Océano Mar (A. Baricco)

19.10.05

Haro

Las páginas de El País desnudas, solitarias. Mis dedos -visto y oido- distantes, huérfanos.
La moral del mundo desvalida, por tierra... y ahora, ¿cómo le tocamos los cojones a lo injusto y a lo necio? Descanse en Paz, en su cielo sin Dios, sin patria, sin frontera, señor Haro Tecglen.

18.10.05

El telón de acero

Aprendo más palabras de las que debo: Las clases de dicción son para los listos. Leo en un cajón recién abierto las luces que no encuentro en los pasillos.

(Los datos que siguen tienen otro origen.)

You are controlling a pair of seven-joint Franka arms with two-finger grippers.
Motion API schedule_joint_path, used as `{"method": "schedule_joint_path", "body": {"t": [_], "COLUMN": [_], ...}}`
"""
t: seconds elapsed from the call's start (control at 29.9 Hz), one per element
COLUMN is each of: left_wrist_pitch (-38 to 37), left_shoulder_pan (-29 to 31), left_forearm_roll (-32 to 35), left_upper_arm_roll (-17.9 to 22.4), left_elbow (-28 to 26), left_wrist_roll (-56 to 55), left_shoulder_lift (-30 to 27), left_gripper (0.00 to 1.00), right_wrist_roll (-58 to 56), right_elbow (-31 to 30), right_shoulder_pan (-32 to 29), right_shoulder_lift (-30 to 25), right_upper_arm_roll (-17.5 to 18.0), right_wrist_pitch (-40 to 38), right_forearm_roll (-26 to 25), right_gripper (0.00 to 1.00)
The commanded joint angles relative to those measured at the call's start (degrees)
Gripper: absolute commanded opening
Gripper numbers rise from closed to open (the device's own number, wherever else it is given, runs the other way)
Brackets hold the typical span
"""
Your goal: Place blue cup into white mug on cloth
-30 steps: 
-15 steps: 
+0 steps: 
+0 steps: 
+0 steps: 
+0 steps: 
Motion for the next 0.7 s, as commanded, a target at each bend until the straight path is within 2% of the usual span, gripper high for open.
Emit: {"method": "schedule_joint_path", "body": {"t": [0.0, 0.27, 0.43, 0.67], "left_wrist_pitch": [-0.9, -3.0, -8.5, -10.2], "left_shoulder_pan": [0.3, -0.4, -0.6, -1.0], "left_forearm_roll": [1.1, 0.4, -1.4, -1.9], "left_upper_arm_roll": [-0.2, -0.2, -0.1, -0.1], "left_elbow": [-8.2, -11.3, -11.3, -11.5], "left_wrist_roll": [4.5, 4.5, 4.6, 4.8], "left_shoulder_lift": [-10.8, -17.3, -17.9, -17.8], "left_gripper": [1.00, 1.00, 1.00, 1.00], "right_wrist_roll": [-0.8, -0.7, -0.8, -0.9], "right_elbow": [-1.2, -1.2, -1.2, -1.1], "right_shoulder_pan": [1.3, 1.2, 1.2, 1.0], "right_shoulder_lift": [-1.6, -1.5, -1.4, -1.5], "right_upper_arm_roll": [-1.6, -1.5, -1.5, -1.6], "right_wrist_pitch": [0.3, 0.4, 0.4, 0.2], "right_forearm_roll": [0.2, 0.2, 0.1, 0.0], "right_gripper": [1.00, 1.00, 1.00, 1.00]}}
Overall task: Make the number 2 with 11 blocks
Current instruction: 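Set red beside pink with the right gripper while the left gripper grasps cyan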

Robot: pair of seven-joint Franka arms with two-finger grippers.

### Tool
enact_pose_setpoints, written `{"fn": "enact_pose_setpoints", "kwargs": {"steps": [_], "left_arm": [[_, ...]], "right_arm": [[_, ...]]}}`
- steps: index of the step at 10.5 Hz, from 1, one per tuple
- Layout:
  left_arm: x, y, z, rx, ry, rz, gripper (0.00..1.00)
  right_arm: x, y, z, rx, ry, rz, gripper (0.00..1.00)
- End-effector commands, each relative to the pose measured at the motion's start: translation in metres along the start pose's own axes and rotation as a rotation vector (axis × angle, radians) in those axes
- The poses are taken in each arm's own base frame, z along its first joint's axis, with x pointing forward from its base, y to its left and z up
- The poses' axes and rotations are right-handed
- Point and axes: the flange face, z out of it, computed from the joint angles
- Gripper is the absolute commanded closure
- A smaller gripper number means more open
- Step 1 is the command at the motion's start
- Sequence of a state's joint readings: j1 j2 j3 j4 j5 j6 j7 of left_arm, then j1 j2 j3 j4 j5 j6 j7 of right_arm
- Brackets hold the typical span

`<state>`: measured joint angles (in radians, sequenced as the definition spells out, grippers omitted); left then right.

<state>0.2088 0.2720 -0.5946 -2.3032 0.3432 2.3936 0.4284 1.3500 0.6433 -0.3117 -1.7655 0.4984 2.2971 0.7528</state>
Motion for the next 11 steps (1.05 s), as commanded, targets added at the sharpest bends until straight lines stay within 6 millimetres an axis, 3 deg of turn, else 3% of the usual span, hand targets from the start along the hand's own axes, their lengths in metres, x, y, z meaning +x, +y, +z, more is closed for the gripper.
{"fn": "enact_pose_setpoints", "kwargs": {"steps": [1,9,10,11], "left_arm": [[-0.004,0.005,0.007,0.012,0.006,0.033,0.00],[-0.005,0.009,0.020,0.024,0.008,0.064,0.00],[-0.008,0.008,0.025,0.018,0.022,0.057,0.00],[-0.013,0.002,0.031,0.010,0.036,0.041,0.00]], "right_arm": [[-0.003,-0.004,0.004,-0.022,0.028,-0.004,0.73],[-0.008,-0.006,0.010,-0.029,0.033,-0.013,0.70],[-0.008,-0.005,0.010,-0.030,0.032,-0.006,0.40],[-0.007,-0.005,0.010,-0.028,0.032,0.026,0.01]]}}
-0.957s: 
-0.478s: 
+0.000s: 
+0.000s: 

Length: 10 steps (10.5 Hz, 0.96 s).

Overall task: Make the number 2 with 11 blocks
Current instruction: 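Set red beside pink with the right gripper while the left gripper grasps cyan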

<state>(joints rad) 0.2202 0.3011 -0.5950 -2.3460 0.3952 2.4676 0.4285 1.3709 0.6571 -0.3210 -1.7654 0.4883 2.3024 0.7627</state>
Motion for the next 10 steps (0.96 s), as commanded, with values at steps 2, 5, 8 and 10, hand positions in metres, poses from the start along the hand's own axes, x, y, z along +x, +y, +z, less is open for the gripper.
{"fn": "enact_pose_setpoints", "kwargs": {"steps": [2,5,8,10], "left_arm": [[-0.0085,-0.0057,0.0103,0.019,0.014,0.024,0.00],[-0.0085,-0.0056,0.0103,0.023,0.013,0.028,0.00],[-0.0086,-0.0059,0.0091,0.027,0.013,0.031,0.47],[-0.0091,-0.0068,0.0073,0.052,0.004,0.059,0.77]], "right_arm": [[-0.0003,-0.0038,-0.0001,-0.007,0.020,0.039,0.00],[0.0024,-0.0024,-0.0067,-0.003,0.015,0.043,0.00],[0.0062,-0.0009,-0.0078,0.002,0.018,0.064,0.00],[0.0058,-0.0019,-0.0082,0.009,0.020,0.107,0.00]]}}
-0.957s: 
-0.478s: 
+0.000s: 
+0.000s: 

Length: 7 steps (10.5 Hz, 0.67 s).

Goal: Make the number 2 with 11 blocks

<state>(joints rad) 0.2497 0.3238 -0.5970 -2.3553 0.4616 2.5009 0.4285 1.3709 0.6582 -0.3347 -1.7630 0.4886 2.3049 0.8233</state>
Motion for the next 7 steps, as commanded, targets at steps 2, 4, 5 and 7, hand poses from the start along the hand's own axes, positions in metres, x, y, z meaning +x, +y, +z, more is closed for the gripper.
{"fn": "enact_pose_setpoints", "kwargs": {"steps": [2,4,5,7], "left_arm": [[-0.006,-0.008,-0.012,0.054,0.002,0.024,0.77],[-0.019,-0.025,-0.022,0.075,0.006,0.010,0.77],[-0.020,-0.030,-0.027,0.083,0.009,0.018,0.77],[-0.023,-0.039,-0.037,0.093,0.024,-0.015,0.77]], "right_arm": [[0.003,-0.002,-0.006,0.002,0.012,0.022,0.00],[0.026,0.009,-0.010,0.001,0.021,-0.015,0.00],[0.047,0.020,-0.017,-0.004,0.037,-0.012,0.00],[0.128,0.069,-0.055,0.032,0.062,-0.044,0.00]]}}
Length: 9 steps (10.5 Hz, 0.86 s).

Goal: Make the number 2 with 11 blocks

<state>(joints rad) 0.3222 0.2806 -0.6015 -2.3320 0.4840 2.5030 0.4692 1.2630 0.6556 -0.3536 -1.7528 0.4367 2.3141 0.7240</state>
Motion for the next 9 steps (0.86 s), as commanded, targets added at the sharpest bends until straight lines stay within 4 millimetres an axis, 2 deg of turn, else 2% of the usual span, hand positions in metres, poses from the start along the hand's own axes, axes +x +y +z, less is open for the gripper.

Lavar la ropa sucia es de cobardes, es el atajo de la vida en un minuto.
Aprovecho la barra de los bares, las cosas que perdimos en las calles exhaustas, y atravieso el telón de acero, sobre el aguacero que cae en el asfalto, dibujando la posibilidad que existe de que algún día sean nuestros: El tiempo robado a los relojes de arena, las piedras mojadas, las aceras, los pájaros en la cabeza, desconfiar de las ideas, la lívida presencia de tus labios, el zumo que bebo de tus manos agrias, trepar al cielo por tus escaleras, romper en el infierno las cadenas forjadas en la fragua con Vulcano.
Las camas sin colchón son un alambre ínfimo y testarudo, tanteo con las manos tu cintura, como un equilibrista, suelto el lastre para romper el borde, las costuras del hábito que llevo siempre a cuestas, el que para los sentidos es la noche. En realidad es sólo ruido de coches y de antenas. Olvido así los prejuicios y los reproches. Olvido así los prejuicios. Así, los reproches.